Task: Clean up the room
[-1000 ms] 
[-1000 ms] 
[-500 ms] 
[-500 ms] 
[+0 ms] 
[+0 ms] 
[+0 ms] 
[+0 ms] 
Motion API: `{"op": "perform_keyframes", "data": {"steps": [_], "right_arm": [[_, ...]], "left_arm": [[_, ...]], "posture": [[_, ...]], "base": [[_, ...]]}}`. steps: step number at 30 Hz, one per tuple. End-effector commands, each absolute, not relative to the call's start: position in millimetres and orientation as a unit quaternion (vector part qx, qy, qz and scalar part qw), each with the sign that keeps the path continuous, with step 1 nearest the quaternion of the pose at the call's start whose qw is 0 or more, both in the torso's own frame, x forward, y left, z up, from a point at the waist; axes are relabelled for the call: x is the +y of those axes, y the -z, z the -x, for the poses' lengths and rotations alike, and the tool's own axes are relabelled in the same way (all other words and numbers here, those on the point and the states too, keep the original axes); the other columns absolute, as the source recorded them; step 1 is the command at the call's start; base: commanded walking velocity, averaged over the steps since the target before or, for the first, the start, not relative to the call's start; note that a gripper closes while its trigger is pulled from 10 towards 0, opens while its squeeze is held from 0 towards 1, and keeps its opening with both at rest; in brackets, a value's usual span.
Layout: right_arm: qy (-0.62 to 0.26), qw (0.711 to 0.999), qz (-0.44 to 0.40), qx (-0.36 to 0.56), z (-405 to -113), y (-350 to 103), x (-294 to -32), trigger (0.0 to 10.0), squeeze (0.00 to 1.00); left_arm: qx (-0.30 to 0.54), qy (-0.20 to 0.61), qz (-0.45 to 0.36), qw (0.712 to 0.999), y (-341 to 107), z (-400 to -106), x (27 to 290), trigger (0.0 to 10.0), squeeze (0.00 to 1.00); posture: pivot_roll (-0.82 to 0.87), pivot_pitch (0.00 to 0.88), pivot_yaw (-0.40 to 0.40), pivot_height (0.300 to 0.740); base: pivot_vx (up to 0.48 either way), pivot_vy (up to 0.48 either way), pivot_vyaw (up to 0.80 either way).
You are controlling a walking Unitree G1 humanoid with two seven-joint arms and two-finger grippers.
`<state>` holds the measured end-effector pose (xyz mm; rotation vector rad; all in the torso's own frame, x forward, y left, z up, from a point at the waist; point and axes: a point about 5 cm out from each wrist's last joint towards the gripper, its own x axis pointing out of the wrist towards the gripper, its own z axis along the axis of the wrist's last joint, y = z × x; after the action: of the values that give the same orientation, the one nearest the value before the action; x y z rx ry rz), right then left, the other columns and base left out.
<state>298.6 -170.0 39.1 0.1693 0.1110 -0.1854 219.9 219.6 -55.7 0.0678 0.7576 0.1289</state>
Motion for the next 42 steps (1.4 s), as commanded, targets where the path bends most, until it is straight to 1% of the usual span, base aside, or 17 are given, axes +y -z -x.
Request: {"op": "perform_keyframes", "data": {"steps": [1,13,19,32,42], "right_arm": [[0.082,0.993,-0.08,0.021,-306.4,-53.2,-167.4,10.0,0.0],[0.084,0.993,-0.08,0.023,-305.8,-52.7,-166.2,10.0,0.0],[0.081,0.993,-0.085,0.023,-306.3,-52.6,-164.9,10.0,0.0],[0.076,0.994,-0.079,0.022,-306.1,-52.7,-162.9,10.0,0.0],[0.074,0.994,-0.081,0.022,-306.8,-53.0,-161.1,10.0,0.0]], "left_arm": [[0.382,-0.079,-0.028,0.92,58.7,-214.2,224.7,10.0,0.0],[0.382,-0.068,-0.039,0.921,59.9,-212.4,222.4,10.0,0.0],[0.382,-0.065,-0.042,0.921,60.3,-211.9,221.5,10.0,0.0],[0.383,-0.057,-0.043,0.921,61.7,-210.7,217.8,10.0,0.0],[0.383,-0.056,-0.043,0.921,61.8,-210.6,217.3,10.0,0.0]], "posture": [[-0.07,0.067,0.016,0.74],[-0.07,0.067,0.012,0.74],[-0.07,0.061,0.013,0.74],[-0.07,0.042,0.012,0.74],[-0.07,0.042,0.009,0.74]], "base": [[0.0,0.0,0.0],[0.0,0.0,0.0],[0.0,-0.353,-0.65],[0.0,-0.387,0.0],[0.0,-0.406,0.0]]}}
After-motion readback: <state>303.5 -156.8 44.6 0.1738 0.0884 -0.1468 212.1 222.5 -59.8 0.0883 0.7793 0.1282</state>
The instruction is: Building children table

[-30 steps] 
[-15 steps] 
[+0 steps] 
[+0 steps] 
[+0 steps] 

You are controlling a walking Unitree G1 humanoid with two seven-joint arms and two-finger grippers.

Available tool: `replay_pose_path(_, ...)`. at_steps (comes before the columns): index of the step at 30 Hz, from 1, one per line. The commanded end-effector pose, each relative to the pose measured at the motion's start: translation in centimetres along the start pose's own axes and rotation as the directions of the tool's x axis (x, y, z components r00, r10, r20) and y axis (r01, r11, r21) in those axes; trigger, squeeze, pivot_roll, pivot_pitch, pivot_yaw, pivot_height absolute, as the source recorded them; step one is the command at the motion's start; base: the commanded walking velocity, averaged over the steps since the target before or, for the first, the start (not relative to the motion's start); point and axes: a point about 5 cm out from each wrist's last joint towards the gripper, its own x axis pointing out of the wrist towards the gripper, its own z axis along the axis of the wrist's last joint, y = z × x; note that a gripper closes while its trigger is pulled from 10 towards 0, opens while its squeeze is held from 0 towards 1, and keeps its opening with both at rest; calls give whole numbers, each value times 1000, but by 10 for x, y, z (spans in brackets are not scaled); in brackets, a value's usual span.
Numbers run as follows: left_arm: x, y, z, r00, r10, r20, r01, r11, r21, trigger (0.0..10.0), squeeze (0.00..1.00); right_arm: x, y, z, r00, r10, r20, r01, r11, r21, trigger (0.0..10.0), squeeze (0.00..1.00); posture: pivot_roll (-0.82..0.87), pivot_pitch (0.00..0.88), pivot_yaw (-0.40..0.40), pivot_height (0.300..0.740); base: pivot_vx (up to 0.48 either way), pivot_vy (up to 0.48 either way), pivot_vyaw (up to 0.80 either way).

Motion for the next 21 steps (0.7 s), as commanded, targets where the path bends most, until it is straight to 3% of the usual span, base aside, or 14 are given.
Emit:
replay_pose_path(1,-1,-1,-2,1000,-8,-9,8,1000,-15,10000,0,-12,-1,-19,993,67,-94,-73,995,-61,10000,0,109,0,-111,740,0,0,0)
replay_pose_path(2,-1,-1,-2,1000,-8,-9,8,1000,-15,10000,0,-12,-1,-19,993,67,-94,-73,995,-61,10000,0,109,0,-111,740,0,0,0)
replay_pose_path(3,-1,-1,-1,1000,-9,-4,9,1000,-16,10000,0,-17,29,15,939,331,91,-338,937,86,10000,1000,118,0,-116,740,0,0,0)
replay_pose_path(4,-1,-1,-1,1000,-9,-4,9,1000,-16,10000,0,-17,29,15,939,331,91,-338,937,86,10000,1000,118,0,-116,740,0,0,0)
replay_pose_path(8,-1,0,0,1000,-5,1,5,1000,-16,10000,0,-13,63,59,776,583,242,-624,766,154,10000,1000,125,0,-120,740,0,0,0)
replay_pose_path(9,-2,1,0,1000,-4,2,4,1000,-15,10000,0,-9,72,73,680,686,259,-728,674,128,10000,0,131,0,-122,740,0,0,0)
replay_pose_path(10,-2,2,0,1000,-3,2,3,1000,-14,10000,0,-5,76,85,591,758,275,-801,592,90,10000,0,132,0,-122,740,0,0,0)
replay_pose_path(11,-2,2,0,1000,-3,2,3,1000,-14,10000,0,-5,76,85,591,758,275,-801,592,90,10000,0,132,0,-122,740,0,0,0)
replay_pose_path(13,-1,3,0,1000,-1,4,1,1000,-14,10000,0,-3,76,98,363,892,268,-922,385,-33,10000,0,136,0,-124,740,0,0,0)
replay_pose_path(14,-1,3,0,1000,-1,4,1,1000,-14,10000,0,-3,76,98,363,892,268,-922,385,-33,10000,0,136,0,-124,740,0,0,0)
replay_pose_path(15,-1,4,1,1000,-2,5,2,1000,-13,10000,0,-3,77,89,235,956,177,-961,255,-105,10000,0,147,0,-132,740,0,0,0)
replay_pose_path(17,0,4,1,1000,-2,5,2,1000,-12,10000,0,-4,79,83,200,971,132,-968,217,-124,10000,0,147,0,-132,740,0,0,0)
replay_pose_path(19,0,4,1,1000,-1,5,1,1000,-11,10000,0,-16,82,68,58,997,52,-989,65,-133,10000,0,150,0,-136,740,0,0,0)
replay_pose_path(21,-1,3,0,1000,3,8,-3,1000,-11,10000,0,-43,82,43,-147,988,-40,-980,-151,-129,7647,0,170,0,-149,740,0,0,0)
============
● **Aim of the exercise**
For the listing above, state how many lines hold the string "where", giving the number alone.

● **Solution to this exercise**
2